[Saved entries]
* * *
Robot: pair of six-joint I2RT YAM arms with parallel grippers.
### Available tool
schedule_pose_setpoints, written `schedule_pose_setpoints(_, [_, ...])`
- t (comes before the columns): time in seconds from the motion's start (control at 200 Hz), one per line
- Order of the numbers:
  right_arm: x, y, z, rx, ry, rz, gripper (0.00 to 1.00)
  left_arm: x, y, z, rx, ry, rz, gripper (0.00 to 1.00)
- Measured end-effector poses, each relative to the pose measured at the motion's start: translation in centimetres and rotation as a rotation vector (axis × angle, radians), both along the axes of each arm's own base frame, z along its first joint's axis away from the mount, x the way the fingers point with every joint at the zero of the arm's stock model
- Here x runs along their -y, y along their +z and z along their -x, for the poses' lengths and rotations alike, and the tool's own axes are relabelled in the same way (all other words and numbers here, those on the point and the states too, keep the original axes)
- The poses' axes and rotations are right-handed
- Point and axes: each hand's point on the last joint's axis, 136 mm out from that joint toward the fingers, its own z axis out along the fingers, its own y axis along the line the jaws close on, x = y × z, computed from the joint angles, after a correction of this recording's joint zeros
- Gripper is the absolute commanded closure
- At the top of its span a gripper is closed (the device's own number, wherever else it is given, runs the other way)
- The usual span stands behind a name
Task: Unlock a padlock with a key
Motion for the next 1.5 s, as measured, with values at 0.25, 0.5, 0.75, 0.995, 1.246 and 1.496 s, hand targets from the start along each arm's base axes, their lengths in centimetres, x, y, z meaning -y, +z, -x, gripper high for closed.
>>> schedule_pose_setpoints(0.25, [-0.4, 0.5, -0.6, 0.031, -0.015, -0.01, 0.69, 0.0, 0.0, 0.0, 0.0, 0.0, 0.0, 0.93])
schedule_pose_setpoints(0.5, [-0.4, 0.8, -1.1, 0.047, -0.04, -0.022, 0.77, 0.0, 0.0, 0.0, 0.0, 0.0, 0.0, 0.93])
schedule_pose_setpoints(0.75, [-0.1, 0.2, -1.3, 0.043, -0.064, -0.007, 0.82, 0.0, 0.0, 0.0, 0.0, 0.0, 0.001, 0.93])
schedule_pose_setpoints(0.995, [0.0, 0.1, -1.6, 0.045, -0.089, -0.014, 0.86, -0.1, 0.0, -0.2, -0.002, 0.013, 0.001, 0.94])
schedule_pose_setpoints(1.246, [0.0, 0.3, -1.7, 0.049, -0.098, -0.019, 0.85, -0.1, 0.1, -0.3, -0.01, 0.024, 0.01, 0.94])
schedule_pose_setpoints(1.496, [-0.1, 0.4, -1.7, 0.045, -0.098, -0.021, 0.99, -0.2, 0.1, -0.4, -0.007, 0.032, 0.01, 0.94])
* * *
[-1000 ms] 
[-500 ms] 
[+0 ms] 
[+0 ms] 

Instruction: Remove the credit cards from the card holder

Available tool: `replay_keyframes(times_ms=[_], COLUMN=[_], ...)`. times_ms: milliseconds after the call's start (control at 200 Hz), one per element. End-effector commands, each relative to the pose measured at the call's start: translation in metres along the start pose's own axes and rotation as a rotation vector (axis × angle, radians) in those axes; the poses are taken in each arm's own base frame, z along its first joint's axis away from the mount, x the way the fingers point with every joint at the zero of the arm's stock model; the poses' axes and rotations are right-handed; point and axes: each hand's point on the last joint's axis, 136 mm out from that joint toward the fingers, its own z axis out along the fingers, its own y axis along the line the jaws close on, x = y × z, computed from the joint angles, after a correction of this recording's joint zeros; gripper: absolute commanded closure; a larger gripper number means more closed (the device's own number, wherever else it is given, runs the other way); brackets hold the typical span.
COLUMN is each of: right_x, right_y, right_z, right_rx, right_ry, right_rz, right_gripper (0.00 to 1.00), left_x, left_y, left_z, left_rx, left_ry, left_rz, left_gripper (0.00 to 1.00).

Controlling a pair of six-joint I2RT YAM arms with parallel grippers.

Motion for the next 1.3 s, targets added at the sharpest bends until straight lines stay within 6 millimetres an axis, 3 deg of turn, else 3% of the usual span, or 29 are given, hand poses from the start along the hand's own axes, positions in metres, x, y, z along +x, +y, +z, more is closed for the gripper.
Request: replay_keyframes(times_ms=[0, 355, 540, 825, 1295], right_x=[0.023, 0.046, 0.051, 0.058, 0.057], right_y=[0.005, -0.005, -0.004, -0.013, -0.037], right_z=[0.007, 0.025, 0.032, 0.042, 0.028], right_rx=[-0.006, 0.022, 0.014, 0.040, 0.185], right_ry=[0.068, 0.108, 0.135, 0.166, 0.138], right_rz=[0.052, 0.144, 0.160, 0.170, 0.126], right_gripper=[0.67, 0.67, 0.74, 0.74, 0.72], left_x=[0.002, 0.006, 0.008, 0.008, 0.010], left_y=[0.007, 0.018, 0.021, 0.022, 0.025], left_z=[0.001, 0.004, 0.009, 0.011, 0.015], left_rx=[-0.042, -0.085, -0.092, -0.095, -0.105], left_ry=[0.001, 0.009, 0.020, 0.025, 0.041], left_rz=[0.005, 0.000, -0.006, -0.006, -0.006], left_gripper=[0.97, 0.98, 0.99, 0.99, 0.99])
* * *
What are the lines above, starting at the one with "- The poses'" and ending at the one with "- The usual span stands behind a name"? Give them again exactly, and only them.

* OUTPUT OF THE TASK
- The poses' axes and rotations are right-handed
- Point and axes: each hand's point on the last joint's axis, 136 mm out from that joint toward the fingers, its own z axis out along the fingers, its own y axis along the line the jaws close on, x = y × z, computed from the joint angles, after a correction of this recording's joint zeros
- Gripper is the absolute commanded closure
- At the top of its span a gripper is closed (the device's own number, wherever else it is given, runs the other way)
- The usual span stands behind a name

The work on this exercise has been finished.